For all of the “but I have nothing to hide” crowd, you need to modify your slogan to, “but I have nothing to hide, right now.”
I would like to add the following conditions to further illustrate how fraught that sentiment is.
- from the people currently in power
- from the laws as they currently stand
- given my understanding of all the laws that exist
- from a wacko down the street with a short fuse and weaponry
If you don't have something to hide, your life is lame. LOL
Seriously, though, what would the HIPAA violation be for location data? Knowledge of someone going to a doctor's office doesn't sound like a HIPAA violation. AFAIK, violations only relate to what is communicated between doctors (and other healthcare professionals) and patients.
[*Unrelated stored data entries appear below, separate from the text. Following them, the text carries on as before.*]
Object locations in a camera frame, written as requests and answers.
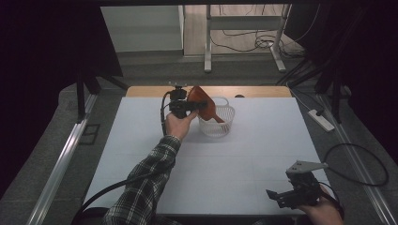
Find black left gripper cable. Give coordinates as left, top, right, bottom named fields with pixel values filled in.
left=70, top=91, right=175, bottom=225

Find white power strip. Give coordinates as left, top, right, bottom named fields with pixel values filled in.
left=307, top=109, right=336, bottom=133

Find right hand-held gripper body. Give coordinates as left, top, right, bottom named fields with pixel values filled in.
left=280, top=159, right=329, bottom=210

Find white cabinet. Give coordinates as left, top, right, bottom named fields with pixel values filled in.
left=100, top=5, right=185, bottom=53

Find aluminium rail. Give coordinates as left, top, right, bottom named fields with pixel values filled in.
left=317, top=93, right=398, bottom=225
left=25, top=93, right=99, bottom=225

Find brown wooden hairbrush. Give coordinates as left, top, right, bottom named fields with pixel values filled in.
left=187, top=85, right=225, bottom=124

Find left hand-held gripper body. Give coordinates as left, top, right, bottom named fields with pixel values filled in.
left=167, top=82, right=192, bottom=120

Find white power strip cable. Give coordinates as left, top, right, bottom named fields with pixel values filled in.
left=285, top=82, right=325, bottom=113

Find white desk frame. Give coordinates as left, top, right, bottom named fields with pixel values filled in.
left=204, top=4, right=293, bottom=74

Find white plastic basket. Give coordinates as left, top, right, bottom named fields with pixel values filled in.
left=197, top=96, right=236, bottom=139

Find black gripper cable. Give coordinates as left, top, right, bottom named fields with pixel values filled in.
left=70, top=91, right=175, bottom=225
left=318, top=142, right=390, bottom=219

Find person's left hand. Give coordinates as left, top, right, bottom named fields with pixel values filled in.
left=164, top=110, right=200, bottom=143

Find person's right hand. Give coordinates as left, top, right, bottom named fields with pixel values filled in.
left=297, top=184, right=345, bottom=225

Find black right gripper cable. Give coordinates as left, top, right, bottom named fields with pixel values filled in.
left=318, top=142, right=390, bottom=219

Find tangle of black floor cables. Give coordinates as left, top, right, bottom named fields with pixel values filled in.
left=209, top=4, right=322, bottom=59

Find white foam board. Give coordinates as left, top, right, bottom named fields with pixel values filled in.
left=84, top=96, right=331, bottom=217

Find black metal stand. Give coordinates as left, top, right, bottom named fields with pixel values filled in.
left=74, top=67, right=130, bottom=124
left=275, top=55, right=353, bottom=125

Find dark curtain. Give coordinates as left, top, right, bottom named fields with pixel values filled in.
left=283, top=0, right=398, bottom=158
left=0, top=0, right=124, bottom=201

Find wooden table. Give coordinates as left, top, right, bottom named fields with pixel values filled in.
left=125, top=85, right=293, bottom=98

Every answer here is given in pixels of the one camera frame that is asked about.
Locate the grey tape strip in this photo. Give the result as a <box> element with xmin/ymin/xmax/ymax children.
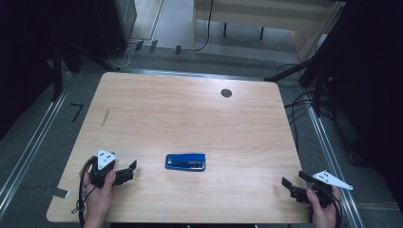
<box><xmin>44</xmin><ymin>185</ymin><xmax>70</xmax><ymax>200</ymax></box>

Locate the dark cabinet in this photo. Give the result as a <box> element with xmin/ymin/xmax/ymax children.
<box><xmin>93</xmin><ymin>0</ymin><xmax>138</xmax><ymax>60</ymax></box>

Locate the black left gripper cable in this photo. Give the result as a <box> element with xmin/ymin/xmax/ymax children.
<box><xmin>71</xmin><ymin>156</ymin><xmax>98</xmax><ymax>228</ymax></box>

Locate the blue stapler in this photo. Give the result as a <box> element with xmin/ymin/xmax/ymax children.
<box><xmin>164</xmin><ymin>153</ymin><xmax>207</xmax><ymax>173</ymax></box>

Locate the white floor cable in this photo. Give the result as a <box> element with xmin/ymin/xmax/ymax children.
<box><xmin>108</xmin><ymin>41</ymin><xmax>141</xmax><ymax>69</ymax></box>

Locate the bundle of black floor cables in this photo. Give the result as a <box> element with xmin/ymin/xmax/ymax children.
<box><xmin>276</xmin><ymin>62</ymin><xmax>336</xmax><ymax>155</ymax></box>

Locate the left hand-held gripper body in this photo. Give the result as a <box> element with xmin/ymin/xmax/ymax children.
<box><xmin>89</xmin><ymin>149</ymin><xmax>124</xmax><ymax>189</ymax></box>

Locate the metal floor rail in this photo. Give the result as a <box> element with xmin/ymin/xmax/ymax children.
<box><xmin>0</xmin><ymin>71</ymin><xmax>73</xmax><ymax>218</ymax></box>
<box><xmin>304</xmin><ymin>104</ymin><xmax>366</xmax><ymax>228</ymax></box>

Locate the person's left hand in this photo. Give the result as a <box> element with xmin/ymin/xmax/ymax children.
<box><xmin>83</xmin><ymin>170</ymin><xmax>117</xmax><ymax>222</ymax></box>

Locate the light wooden desk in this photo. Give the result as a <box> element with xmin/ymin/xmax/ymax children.
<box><xmin>190</xmin><ymin>0</ymin><xmax>347</xmax><ymax>63</ymax></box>

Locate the black metal stand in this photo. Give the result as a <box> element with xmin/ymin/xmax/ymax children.
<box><xmin>263</xmin><ymin>47</ymin><xmax>332</xmax><ymax>118</ymax></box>
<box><xmin>51</xmin><ymin>39</ymin><xmax>122</xmax><ymax>103</ymax></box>

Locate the person's right hand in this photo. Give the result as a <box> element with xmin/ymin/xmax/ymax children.
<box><xmin>305</xmin><ymin>185</ymin><xmax>342</xmax><ymax>228</ymax></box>

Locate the black hanging cable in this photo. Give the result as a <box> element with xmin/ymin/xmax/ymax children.
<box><xmin>181</xmin><ymin>0</ymin><xmax>216</xmax><ymax>53</ymax></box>

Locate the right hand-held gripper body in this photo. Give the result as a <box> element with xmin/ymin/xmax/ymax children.
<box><xmin>291</xmin><ymin>170</ymin><xmax>355</xmax><ymax>209</ymax></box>

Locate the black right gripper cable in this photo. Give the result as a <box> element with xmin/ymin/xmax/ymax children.
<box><xmin>328</xmin><ymin>189</ymin><xmax>344</xmax><ymax>228</ymax></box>

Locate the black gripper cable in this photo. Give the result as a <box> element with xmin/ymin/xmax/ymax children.
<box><xmin>71</xmin><ymin>156</ymin><xmax>98</xmax><ymax>228</ymax></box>
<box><xmin>328</xmin><ymin>189</ymin><xmax>344</xmax><ymax>228</ymax></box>

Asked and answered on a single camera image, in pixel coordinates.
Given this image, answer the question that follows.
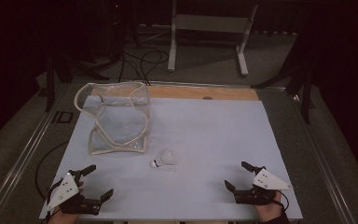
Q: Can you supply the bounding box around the black floor cable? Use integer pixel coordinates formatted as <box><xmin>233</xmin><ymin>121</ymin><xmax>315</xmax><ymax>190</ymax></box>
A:
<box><xmin>117</xmin><ymin>50</ymin><xmax>147</xmax><ymax>86</ymax></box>
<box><xmin>139</xmin><ymin>49</ymin><xmax>171</xmax><ymax>86</ymax></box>
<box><xmin>34</xmin><ymin>139</ymin><xmax>71</xmax><ymax>201</ymax></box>

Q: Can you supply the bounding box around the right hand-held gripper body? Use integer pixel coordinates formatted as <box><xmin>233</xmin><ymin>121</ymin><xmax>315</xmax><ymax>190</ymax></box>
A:
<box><xmin>233</xmin><ymin>166</ymin><xmax>294</xmax><ymax>206</ymax></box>

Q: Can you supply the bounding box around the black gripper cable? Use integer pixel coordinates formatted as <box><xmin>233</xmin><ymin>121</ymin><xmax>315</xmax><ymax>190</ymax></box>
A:
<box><xmin>274</xmin><ymin>189</ymin><xmax>291</xmax><ymax>215</ymax></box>
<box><xmin>44</xmin><ymin>178</ymin><xmax>65</xmax><ymax>219</ymax></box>

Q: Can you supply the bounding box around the white shuttlecock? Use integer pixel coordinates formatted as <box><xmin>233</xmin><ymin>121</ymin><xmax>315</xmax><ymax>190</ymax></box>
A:
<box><xmin>149</xmin><ymin>148</ymin><xmax>177</xmax><ymax>169</ymax></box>

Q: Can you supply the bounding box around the black tripod stand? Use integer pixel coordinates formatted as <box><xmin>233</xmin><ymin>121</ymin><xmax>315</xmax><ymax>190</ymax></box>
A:
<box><xmin>251</xmin><ymin>18</ymin><xmax>317</xmax><ymax>125</ymax></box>

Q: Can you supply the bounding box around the aluminium rail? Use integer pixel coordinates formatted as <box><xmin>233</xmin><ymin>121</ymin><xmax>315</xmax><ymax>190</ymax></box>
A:
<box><xmin>0</xmin><ymin>83</ymin><xmax>73</xmax><ymax>224</ymax></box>
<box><xmin>291</xmin><ymin>92</ymin><xmax>357</xmax><ymax>224</ymax></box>
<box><xmin>83</xmin><ymin>79</ymin><xmax>287</xmax><ymax>91</ymax></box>

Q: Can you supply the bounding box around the person's left hand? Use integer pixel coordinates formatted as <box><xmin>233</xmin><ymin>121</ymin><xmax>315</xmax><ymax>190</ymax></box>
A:
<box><xmin>47</xmin><ymin>180</ymin><xmax>87</xmax><ymax>224</ymax></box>

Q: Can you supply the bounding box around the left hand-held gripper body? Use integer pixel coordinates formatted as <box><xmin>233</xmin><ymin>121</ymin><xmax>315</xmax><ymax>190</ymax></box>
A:
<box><xmin>46</xmin><ymin>169</ymin><xmax>103</xmax><ymax>217</ymax></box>

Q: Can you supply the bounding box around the white metal stand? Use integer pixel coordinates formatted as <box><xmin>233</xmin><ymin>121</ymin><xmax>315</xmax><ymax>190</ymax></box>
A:
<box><xmin>167</xmin><ymin>0</ymin><xmax>260</xmax><ymax>77</ymax></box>

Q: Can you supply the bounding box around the clear bag with beige trim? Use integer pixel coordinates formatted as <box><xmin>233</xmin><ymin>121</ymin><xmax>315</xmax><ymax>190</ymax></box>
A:
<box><xmin>74</xmin><ymin>80</ymin><xmax>152</xmax><ymax>157</ymax></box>

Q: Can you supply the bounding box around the person's right hand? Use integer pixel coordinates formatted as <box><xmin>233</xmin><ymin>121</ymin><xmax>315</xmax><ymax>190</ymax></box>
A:
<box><xmin>254</xmin><ymin>189</ymin><xmax>284</xmax><ymax>224</ymax></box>

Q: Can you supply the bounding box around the light blue table mat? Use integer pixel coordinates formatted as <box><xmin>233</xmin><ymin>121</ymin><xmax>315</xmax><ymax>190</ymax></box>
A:
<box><xmin>38</xmin><ymin>94</ymin><xmax>304</xmax><ymax>222</ymax></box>

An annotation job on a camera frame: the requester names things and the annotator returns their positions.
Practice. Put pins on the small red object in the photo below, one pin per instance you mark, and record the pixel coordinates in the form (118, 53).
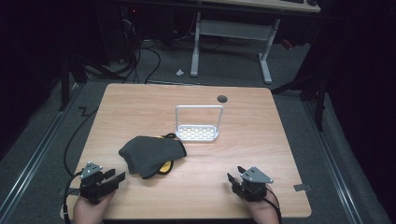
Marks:
(287, 44)

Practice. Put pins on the black table grommet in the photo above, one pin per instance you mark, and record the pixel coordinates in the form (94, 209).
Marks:
(222, 99)

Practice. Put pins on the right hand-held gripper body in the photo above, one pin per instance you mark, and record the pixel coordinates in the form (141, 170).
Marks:
(253, 185)

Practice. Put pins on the dark computer tower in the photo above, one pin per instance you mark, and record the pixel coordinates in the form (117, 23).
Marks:
(120, 31)

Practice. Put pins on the metal floor rail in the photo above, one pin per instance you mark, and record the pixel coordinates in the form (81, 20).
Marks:
(31, 155)
(333, 161)

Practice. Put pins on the white-framed desk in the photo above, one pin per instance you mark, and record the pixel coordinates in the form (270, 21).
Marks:
(232, 29)

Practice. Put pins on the black computer mouse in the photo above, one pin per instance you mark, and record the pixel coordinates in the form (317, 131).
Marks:
(312, 2)

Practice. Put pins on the black keyboard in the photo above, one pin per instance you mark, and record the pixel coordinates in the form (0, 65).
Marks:
(292, 1)

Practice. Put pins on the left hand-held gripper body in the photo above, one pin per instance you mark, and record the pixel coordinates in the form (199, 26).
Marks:
(93, 183)

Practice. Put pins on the person's right hand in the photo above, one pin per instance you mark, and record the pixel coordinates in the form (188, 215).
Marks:
(261, 211)

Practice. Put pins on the black metal stand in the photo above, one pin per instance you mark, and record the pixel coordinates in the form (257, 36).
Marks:
(319, 99)
(64, 84)

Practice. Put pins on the white metal rack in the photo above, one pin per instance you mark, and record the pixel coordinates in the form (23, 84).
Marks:
(196, 133)

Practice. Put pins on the person's left hand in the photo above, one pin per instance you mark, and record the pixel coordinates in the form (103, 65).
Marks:
(90, 210)

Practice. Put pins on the grey and yellow cloth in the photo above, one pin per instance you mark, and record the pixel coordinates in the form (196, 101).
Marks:
(152, 155)

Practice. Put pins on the crumpled white paper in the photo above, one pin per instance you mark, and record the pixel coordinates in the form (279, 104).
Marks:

Location data generated by your phone is not covered by HIPAA (source: [1]) whereas the location of a patient undergoing treatment is. Thus, there's nothing that stops a data broker inferring that you are visiting a psychiatrist or a reproductive health clinic and sharing that insight with buyers, but the clinic/doctor cant share that you were treated at such and such location since that is personal health information (PHI).
The web page below has quite some discussion on what this means for patient privacy and how to disable certain location services on your phone.
Things like this were previous a pain, but now with AI being able to easily shift through these things to identify high value targets (adversary's military personnel, politicians/executives for blackmailers) maybe something will finally be done. Heck I bet if someone provided a weaponized AI platform to digest this information and float everything of interest in it to the top that might finally get something done.
I think at some point the system needs to switch to aggregating violence/damage inflicted when it's against thousands/millions of people. A business can't just ruin one persons life without consequence. Slightly damaging millions of lives should rise to a similar level at some point.
Sure, but I can't. But I can weaponize leaked/hacked data sets to bring attention and get the government to care since they don't currently seem to care about the data being collected nor it being laxly protected.
Maybe we should do a South Park with their TrollTrace plotline and make the data publicly available (maybe purposefully exclude the last 6-12 months of data for a little bit of secrecy), and watch the public rage while they can look up the movements of everyone they know!
Though I don’t think that would even work, as people’s anger would be directed at the public directory rather then the source of the data and how it was gathered…
(Edit: Don’t actually do this, as it could / probably will, do more harm than good. But until the majority of people get angry at such data collection, it will just continue to happen)
I wrote one but never published it. I'm working on resurrecting the blog (writing an article right now) I appreciate the interest and I'll dig up the draft and publish it later this week.
Please do. I find Twitch to be a fascinating corner of the internet. From the shared lingo via third-party emotes to the depressing TTS messages of the chatters, it's all gold.
The real 'data breach' was that they had the data in the first place. The hacker is likely less of a threat to me than many of the parties they sold the data to before.
For all of the “but I have nothing to hide” crowd, you need to modify your slogan to, “but I have nothing to hide, right now.”